**WORK TASK**
The reply must contain exactly the lines below from the one with "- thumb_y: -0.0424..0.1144" down to the one with "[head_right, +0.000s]", both included, and nothing more; please omit the pictures.

**DATASET EXTRACT**

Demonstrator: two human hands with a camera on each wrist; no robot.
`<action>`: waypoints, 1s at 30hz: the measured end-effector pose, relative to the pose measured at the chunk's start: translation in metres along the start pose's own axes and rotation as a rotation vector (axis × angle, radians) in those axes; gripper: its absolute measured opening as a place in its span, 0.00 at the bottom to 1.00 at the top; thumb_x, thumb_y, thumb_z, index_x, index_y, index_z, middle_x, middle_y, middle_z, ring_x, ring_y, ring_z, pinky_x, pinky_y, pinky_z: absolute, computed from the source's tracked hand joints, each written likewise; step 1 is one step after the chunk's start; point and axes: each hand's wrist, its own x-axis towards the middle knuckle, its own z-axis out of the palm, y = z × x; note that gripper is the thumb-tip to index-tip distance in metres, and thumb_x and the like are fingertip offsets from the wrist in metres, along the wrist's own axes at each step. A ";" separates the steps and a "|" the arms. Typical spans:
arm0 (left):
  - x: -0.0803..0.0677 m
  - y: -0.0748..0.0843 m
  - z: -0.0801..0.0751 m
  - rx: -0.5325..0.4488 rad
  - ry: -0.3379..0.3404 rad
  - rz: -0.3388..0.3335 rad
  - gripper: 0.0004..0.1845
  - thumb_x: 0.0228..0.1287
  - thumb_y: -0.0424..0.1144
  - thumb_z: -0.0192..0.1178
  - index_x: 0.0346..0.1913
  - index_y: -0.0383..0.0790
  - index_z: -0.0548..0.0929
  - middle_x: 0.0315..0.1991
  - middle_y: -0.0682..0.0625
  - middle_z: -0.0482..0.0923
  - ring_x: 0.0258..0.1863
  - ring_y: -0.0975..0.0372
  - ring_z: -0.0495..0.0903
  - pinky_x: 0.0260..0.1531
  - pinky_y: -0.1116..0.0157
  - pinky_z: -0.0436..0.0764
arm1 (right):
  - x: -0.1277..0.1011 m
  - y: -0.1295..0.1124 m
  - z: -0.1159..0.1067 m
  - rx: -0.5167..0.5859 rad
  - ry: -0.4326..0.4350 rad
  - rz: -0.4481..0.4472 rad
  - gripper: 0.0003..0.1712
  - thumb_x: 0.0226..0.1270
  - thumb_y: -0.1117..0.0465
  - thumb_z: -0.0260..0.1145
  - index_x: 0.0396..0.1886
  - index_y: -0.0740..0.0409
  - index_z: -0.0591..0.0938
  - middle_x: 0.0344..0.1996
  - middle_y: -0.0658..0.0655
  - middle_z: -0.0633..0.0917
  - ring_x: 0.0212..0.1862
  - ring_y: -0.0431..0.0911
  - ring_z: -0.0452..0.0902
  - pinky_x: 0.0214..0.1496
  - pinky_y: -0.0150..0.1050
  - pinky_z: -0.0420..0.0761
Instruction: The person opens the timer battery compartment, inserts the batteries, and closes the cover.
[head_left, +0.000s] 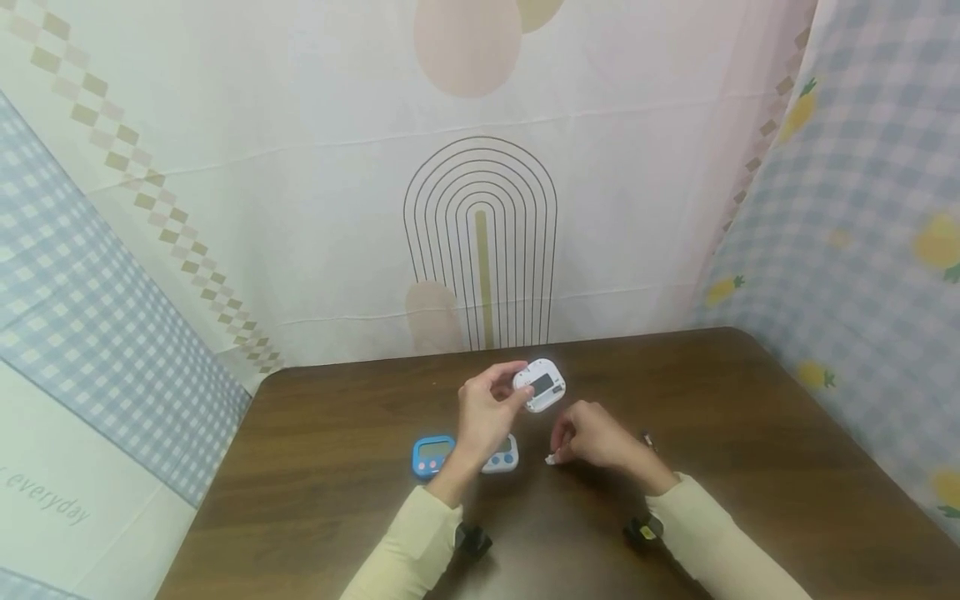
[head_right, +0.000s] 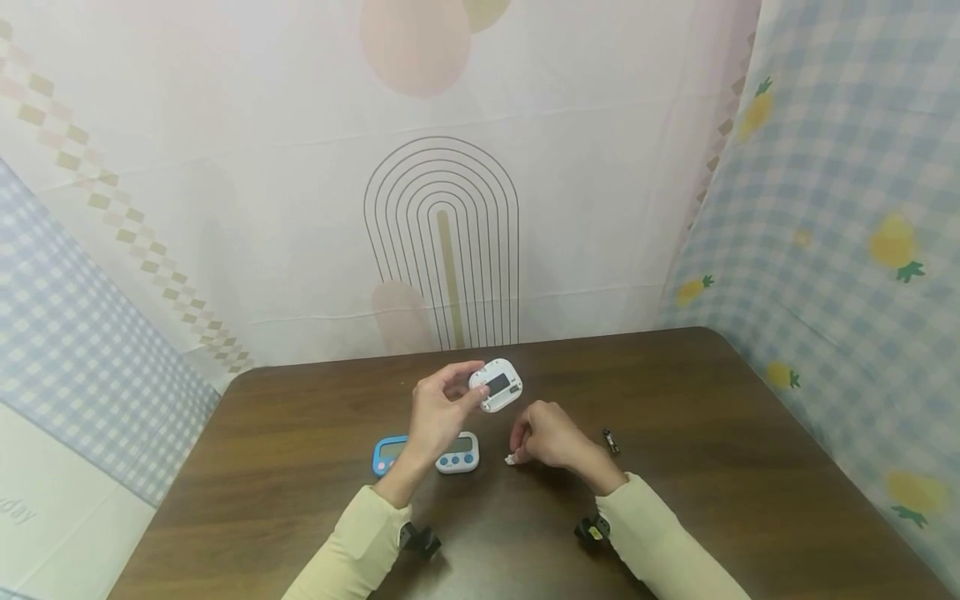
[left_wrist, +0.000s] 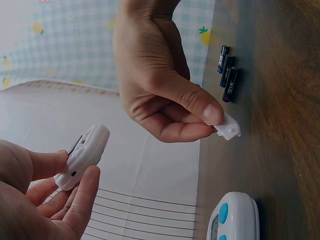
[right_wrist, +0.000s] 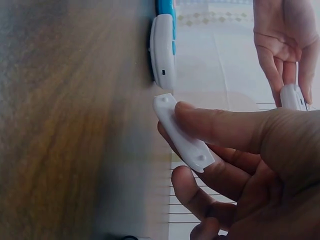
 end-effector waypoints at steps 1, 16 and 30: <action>0.000 0.000 0.000 0.000 0.000 -0.001 0.18 0.63 0.28 0.74 0.55 0.40 0.90 0.48 0.42 0.91 0.35 0.58 0.89 0.33 0.50 0.92 | 0.000 0.000 0.001 -0.001 -0.003 -0.001 0.11 0.52 0.72 0.81 0.24 0.56 0.87 0.20 0.49 0.85 0.23 0.42 0.78 0.25 0.36 0.80; -0.002 0.004 0.000 0.031 -0.003 0.045 0.17 0.63 0.29 0.74 0.55 0.41 0.90 0.50 0.43 0.91 0.37 0.57 0.90 0.31 0.68 0.90 | 0.000 0.002 0.007 -0.067 0.005 0.033 0.10 0.54 0.74 0.78 0.24 0.57 0.88 0.20 0.48 0.83 0.23 0.43 0.75 0.25 0.36 0.77; -0.002 0.003 0.000 0.027 -0.007 0.038 0.17 0.64 0.29 0.74 0.55 0.42 0.90 0.49 0.43 0.91 0.36 0.57 0.89 0.28 0.68 0.89 | -0.002 0.000 0.012 -0.184 0.016 0.104 0.12 0.57 0.73 0.78 0.25 0.53 0.87 0.22 0.47 0.84 0.26 0.44 0.77 0.30 0.38 0.81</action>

**RESPONSE FOR THIS EXERCISE**
  - thumb_y: -0.0424..0.1144
  - thumb_z: -0.0192..0.1178
  - index_x: 0.0346..0.1913
  - index_y: -0.0383..0.0790
  - index_z: -0.0548..0.0929
  - middle_x: 0.0315..0.1991
  - middle_y: -0.0682..0.0625
  - middle_z: -0.0482..0.0923
  - ring_x: 0.0258..0.1863
  - ring_y: -0.0975..0.0372
  - ring_z: -0.0495..0.0903
  - pinky_x: 0.0260..0.1531
  - pinky_y: -0.1116..0.0157
  - pinky_z: -0.0436..0.0764
arm1 (right):
  - x: -0.1277..0.1011 m
  - y: -0.1295..0.1124 m
  - z: -0.1159..0.1067 m
  - rx: -0.5167..0.5859 rad
  - ry: -0.4326..0.4350 rad
  - rz: -0.4481..0.4472 rad
  - gripper: 0.0003..0.1712
  - thumb_x: 0.0226..0.1270
  - thumb_y: -0.1117..0.0465
  - thumb_z: -0.0260..0.1145
  - index_x: 0.0396..0.1886
  - index_y: -0.0740..0.0409
  - index_z: -0.0591..0.0938
  - middle_x: 0.0344..0.1996
  - middle_y: -0.0658..0.0655
  - middle_z: -0.0633..0.0917
  - ring_x: 0.0212..0.1862
  - ring_y: -0.0431..0.0911
  - ring_z: -0.0452..0.0902
  - pinky_x: 0.0214..0.1496
  - pinky_y: -0.0150..0.1050
  - pinky_z: -0.0420..0.0761
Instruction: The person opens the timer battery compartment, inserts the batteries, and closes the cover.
[head_left, +0.000s] 
[head_right, +0.000s] 

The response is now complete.